Bonny Norton


Bonny Norton,, is a professor and distinguished university scholar in the Department of Language and Literacy Education, University of British Columbia, Canada. She is also research advisor of the African Storybook and 2006 co-founder of the Africa Research Network on Applied Linguistics and Literacy. She is internationally recognized for her theories of identity and language learning and her construct of investment. A Fellow of the American Educational Research Association, she was the first recipient in 2010 of the Senior Research Leadership Award of AERA’s Second Language Research SIG. In 2016, she was co-recipient of the TESOL Award for Distinguished Research and elected a Fellow of the Royal Society of Canada.

Biography

Born in 1956 and raised in South Africa during the turbulent apartheid years, Norton learnt at an early age the complex relationship between language, power, and identity.

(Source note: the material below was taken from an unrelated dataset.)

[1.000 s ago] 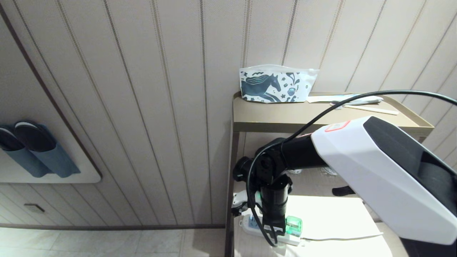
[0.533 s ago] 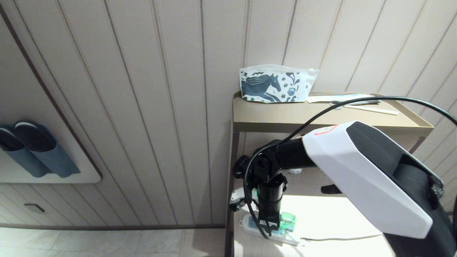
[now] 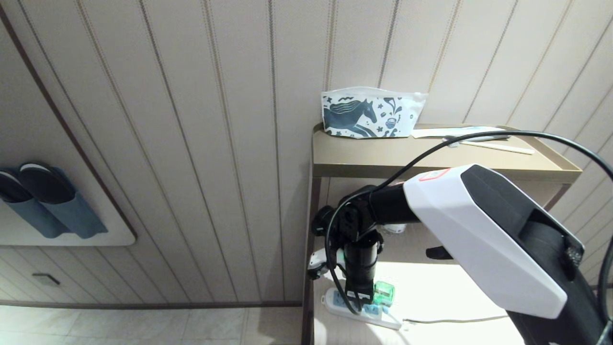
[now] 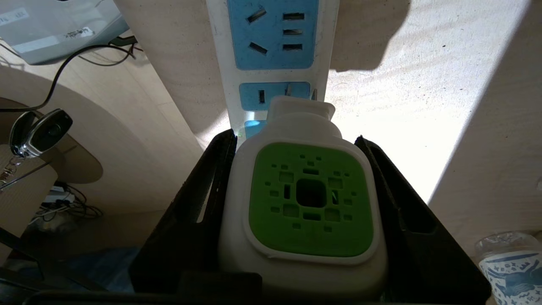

As a reporter for the student newspaper at the University of the Witwatersrand in Johannesburg, she investigated the draconian language policies of the state, which sought to impose the Afrikaans language on resistant African students, precipitating the Soweto Riots in 1976. After completing a BA in English and history, a teaching diploma, and an Honours Degree in applied linguistics at WITS in 1982, she received a Rotary Foundation Graduate Scholarship to do an MA in linguistics at Reading University in the UK. Thereafter she joined her partner, Anthony Peirce, in Princeton University, US, where she spent three years as a TOEFL language test developer at the Educational Testing Service, and had two children, Michael and Julia. The family moved to Canada in 1987, where Norton completed a PhD in language education at the Ontario Institute for Studies in Education at the University of Toronto. Prior to her appointment at the University of British Columbia in 1996, she was awarded postdoctoral fellowships from the US National Academy of Education Spencer Foundation and the Social Sciences and Humanities Research Council of Canada.

Research program

Norton is centrally concerned with the ways in which language and literacy research can address larger social inequities, while supporting educational change at the grassroots level. Her research seeks to make visible the relations of power that language learners and teachers navigate in diverse classrooms and communities. An advocate for international development, her trajectory of research extends from Canada to sub-Saharan Africa, focussing on a broad range of topics including digital literacy, popular culture, health literacy, language assessment, and teacher education. In 2006, she co-founded the Africa Research Network on Applied Linguistics and Literacy, and is active in the innovative African Storybook in which her former UBC graduate students, Juliet Tembe and Sam Andema, are team members. The ASP is an open-access digital initiative of the South African Institute for Distance Education, which promotes early literacy for African children through the provision of hundreds of children’s stories in multiple African languages, as well as English, French, and Portuguese. Its spin-off, the Global-ASP, is translating these stories for children worldwide. In her capacity as Research Advisor of the African Storybook, Norton has worked with Espen Stranger-Johannessen, also of UBC, to initiate the African Storybook blog and YouTube channel to advance this and other projects.